** How to complete this task **
Only one stretch of the records below is wanted: the lines from the one holding "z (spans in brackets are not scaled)" through the one holding "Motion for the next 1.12". Return it exactly, both ends included.

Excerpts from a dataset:
■ ■ ■ ■ ■
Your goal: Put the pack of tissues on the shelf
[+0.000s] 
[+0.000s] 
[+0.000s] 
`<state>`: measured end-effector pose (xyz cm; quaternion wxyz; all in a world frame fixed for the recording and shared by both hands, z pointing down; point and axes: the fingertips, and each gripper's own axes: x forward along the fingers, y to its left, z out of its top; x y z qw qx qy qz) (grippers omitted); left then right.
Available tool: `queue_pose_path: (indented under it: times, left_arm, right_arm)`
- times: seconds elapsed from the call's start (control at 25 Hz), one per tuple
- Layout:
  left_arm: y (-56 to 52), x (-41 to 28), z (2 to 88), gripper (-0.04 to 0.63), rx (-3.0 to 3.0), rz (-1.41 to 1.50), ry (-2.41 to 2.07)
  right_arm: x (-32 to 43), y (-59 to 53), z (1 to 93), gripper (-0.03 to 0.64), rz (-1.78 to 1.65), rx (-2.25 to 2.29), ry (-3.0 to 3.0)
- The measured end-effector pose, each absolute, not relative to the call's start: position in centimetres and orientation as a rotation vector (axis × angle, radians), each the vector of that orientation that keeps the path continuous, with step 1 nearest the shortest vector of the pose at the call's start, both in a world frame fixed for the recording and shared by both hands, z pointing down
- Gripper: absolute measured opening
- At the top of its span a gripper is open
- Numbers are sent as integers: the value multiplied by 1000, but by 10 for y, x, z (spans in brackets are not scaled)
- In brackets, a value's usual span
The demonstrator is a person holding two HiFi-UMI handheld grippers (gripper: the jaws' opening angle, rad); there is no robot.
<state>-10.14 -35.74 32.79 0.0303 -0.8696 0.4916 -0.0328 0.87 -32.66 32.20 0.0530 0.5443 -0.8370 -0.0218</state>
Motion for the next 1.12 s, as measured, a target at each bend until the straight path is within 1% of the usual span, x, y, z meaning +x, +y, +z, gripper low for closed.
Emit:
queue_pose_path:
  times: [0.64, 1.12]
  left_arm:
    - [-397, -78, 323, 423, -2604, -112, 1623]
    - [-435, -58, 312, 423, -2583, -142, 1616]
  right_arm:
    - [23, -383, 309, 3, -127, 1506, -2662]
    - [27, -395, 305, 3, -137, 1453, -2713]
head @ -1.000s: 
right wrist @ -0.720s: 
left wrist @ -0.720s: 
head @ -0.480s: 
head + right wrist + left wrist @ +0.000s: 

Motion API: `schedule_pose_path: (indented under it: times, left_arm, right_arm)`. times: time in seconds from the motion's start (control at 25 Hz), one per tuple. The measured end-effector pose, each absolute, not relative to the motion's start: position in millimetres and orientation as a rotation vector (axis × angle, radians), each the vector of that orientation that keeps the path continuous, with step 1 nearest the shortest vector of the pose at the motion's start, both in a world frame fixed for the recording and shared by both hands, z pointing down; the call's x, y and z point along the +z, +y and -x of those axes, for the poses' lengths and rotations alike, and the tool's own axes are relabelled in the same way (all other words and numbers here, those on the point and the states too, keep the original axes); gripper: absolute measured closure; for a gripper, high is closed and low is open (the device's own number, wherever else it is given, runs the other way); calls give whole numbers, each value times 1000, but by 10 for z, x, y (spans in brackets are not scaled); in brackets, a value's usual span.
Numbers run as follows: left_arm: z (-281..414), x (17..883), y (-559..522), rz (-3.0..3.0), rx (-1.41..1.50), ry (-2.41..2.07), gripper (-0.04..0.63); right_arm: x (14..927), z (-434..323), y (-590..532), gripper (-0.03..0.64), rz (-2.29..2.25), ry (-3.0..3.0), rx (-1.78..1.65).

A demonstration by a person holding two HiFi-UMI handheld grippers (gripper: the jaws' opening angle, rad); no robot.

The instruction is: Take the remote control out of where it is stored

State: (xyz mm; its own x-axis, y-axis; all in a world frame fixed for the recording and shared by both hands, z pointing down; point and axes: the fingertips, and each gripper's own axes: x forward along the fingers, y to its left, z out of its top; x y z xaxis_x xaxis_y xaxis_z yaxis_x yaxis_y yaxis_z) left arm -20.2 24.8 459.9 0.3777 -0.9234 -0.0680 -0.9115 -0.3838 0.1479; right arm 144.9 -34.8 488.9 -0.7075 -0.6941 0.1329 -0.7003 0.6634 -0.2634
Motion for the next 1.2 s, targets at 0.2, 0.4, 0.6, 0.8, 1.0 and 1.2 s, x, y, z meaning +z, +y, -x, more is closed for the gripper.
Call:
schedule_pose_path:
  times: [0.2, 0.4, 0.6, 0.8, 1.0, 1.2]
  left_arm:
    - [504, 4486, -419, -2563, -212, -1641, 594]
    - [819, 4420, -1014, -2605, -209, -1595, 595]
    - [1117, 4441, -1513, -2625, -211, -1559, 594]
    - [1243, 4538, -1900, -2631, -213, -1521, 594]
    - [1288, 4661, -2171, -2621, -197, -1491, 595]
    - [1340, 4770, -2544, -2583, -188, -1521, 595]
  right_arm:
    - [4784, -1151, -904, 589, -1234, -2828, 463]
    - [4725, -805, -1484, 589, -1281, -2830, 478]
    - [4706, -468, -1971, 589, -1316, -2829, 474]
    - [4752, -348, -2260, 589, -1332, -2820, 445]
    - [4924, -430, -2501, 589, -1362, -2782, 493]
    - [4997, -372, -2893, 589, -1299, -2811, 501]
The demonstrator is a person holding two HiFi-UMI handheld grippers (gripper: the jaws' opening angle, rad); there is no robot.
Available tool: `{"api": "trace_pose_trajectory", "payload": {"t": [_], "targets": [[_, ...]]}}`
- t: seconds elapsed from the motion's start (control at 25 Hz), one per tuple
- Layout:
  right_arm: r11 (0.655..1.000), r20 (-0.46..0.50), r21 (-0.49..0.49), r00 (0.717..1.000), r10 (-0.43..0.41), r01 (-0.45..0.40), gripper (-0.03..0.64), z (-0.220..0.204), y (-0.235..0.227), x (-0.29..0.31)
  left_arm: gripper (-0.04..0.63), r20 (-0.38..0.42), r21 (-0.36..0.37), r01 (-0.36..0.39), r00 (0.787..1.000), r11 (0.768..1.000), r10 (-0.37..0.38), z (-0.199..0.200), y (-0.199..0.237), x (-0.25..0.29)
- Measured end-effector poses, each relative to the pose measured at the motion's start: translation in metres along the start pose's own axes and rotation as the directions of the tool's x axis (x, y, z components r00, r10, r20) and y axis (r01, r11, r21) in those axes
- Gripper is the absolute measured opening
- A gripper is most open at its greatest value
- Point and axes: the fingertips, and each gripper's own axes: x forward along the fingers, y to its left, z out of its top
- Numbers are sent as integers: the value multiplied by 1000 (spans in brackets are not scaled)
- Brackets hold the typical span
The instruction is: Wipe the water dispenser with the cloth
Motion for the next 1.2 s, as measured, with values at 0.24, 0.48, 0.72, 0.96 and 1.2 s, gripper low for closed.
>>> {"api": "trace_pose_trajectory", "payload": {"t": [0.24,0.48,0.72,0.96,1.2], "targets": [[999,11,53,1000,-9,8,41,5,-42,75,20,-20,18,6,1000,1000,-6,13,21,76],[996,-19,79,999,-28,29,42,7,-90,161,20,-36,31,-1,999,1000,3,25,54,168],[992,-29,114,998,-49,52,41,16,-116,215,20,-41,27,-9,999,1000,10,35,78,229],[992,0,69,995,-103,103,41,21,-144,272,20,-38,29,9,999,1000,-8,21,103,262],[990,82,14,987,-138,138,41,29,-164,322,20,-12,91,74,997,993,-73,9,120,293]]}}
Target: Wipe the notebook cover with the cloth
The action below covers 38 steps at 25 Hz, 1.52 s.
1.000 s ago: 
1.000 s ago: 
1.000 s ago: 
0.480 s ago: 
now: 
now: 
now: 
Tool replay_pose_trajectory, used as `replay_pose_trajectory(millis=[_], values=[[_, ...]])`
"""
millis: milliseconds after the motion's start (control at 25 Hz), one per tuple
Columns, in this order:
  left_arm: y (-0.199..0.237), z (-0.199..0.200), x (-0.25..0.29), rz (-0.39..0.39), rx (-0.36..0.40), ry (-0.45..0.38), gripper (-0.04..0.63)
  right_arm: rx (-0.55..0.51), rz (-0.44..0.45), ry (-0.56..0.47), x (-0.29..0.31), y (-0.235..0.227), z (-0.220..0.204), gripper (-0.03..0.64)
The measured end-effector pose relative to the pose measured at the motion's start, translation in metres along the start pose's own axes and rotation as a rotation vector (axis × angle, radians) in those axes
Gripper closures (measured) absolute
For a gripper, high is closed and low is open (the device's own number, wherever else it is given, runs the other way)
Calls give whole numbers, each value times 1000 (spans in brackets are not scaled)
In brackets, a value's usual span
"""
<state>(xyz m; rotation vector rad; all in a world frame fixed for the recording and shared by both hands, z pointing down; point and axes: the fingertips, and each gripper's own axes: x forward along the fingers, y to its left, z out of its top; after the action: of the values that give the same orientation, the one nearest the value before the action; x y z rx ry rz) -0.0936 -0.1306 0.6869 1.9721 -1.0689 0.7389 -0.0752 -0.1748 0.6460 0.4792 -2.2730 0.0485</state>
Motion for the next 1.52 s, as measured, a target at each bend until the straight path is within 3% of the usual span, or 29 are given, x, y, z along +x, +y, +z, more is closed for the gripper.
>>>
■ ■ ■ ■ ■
** Task result **
- Numbers are sent as integers: the value multiplied by 1000, but by 10 for y, x, z (spans in brackets are not scaled)
- In brackets, a value's usual span
The demonstrator is a person holding two HiFi-UMI handheld grippers (gripper: the jaws' opening angle, rad); there is no robot.
<state>-10.14 -35.74 32.79 0.0303 -0.8696 0.4916 -0.0328 0.87 -32.66 32.20 0.0530 0.5443 -0.8370 -0.0218</state>
Motion for the next 1.12 s, as measured, a target at each bend until the straight path is within 1% of the usual span, x, y, z meaning +x, +y, +z, gripper low for closed.

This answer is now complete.